**Activity**
There is one span to output from the data below: the lines starting at the line with "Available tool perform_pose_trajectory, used" and ending at the line with "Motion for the". Output it exactly, ends included, nothing more.

[Start of section]

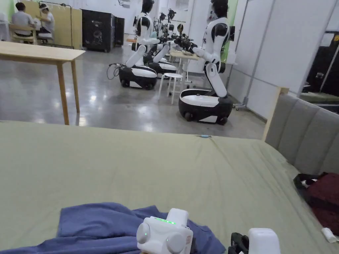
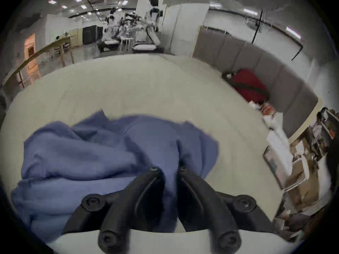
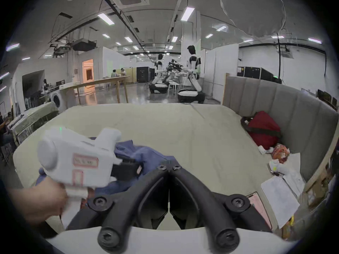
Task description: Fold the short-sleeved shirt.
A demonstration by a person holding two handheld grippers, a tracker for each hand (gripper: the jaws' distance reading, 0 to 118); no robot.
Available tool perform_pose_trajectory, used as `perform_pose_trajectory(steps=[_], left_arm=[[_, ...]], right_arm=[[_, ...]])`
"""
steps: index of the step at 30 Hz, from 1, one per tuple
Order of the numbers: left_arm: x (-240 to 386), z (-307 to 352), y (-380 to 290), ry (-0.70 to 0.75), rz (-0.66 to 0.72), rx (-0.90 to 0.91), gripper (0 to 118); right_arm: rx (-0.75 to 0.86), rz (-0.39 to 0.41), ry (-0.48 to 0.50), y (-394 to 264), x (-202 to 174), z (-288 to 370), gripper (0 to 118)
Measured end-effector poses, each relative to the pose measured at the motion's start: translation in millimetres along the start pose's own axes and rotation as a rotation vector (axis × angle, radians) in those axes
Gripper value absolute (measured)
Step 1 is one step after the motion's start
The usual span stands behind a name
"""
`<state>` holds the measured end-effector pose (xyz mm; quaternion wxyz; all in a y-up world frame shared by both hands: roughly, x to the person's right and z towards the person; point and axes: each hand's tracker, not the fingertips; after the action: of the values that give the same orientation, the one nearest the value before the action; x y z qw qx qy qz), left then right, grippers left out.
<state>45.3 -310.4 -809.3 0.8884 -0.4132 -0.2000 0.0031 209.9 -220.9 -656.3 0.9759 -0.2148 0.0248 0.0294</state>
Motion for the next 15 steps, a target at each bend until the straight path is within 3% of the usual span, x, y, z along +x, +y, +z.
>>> perform_pose_trajectory(steps=[1,2,3,4,5,11,15], left_arm=[[1,-2,-4,0.014,0.000,0.009,15],[1,-1,-9,0.015,-0.001,0.032,39],[0,0,-7,0.021,-0.014,0.049,76],[1,6,-7,0.036,-0.022,0.065,105],[1,17,-6,0.036,-0.033,0.089,116],[-15,143,-12,0.125,-0.159,0.389,114],[-54,215,-48,0.245,-0.175,0.452,114]], right_arm=[[-0.001,-0.004,0.001,-1,4,0,1],[-0.002,-0.008,0.000,-2,7,-1,1],[0.001,-0.011,0.000,-2,9,-1,1],[0.006,-0.014,0.002,-2,10,0,1],[0.014,-0.020,0.008,-1,10,1,1],[0.051,-0.022,0.048,8,-10,10,1],[0.084,-0.020,0.082,5,-34,22,1]])
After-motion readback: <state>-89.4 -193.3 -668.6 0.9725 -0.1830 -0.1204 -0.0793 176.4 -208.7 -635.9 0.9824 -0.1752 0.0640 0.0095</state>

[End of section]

**Answer for this exercise**
Available tool perform_pose_trajectory, used as `perform_pose_trajectory(steps=[_], left_arm=[[_, ...]], right_arm=[[_, ...]])`
"""
steps: index of the step at 30 Hz, from 1, one per tuple
Order of the numbers: left_arm: x (-240 to 386), z (-307 to 352), y (-380 to 290), ry (-0.70 to 0.75), rz (-0.66 to 0.72), rx (-0.90 to 0.91), gripper (0 to 118); right_arm: rx (-0.75 to 0.86), rz (-0.39 to 0.41), ry (-0.48 to 0.50), y (-394 to 264), x (-202 to 174), z (-288 to 370), gripper (0 to 118)
Measured end-effector poses, each relative to the pose measured at the motion's start: translation in millimetres along the start pose's own axes and rotation as a rotation vector (axis × angle, radians) in those axes
Gripper value absolute (measured)
Step 1 is one step after the motion's start
The usual span stands behind a name
"""
`<state>` holds the measured end-effector pose (xyz mm; quaternion wxyz; all in a y-up world frame shared by both hands: roughly, x to the person's right and z towards the person; point and axes: each hand's tracker, not the fingertips; after the action: of the values that give the same orientation, the one nearest the value before the action; x y z qw qx qy qz), left then right, grippers left out.
<state>45.3 -310.4 -809.3 0.8884 -0.4132 -0.2000 0.0031 209.9 -220.9 -656.3 0.9759 -0.2148 0.0248 0.0294</state>
Motion for the next 15 steps, a target at each bend until the straight path is within 3% of the usual span, x, y, z along +x, +y, +z.

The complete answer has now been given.